Franklin petitioned for Hepburn to be well rewarded on their return, and he received a promotion in the Navy at Leith, near Edinburgh, and charge of a ship, The Hope. When Franklin was appointed Lieutenant-Governor of Van Diemen’s Land (Tasmania) in 1836, Hepburn went with him and was put in charge of running parts of the convict settlement there. Hepburn stayed on in Van Diemen’s Land for some years after Franklin was recalled, returning to Britain in 1850.
In the meantime, Franklin had returned to the Arctic, this time never to return. Lady Franklin invited Hepburn to take part in one of the expeditions to find her husband, and though he was quite old by then, Hepburn agreed. The expedition searched in vain, however.
In 1856 he was given a government appointment in Port Elizabeth in the Cape of Good Hope, where he fell ill and died on 5th April in either 1861 or 1864.
It is interesting to see that in the indexes of the Haddingtonshire Courier there are three references to the death of John Hepburn: a brief mention of his death in the edition of 7 June 1861; a longer article commemorating his career on 5 July 1861 and another long piece about him on 22 August 1913. In this latter article his year of death is given as 1864, and that seems to be the year recorded in other official articles – but it seems likely that he actually died in 1861, when his obituary appears. These articles can be viewed on microfilm at the John Gray Centre, and make fascinating reading.

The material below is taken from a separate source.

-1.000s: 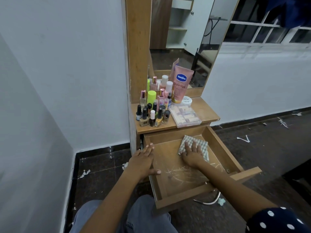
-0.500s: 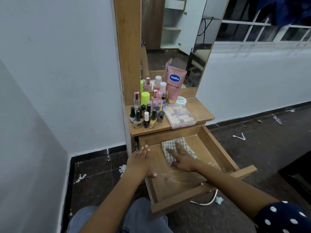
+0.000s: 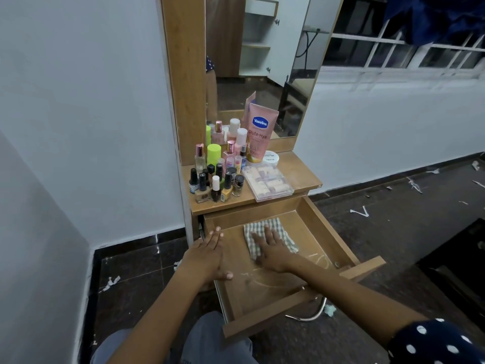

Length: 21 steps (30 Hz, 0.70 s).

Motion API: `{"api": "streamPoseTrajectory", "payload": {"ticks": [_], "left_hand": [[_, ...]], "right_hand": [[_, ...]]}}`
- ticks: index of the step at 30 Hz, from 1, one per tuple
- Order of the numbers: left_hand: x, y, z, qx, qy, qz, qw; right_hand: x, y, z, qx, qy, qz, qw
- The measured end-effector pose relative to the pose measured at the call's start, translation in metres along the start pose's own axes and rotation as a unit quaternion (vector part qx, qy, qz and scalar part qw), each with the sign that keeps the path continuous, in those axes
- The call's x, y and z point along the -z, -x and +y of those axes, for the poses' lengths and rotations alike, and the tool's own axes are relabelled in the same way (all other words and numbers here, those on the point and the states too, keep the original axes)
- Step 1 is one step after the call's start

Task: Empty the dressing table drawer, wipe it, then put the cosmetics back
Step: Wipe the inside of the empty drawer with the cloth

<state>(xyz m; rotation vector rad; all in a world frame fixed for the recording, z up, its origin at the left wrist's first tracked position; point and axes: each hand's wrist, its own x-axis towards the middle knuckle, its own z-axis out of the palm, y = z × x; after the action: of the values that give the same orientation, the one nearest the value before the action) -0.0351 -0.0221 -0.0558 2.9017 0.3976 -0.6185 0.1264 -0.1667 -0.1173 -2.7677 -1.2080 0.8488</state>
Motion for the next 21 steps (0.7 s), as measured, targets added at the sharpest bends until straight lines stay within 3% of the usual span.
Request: {"api": "streamPoseTrajectory", "payload": {"ticks": [5,13,21], "left_hand": [[0.002,0.001,0.002,0.006,0.006,-0.008,1.000],[0.004,0.003,0.004,0.008,-0.002,-0.017,1.000],[0.008,0.001,0.007,0.017,-0.022,-0.035,0.999]], "right_hand": [[0.011,-0.016,0.023,-0.075,-0.009,0.071,0.995],[0.025,-0.018,0.041,-0.128,0.004,0.082,0.988],[0.035,0.027,0.046,-0.175,-0.033,-0.002,0.984]]}}
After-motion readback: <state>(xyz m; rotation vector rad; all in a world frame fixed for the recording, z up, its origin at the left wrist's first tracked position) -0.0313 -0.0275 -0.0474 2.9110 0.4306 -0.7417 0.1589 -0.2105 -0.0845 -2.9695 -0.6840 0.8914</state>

Hepburn had risen from humble beginnings to high government position, partly because of his hard work, dedication and skills, but also because he inspired great respect and affection in those who met him, as is shown in letters and journals written at the time.
Dick, David, A Millennium of Fame of East Lothian, 2000
East Lothian Antiquarian and Field Naturalists Society, East Lothian Biographies, 1941
Franklin, John, The Journey to the Polar Sea, John Murray, 3rd ed. 1824
Haddingtonshire Courier, ‘The Late John Hepburn’, 7 June 1861 (obituary)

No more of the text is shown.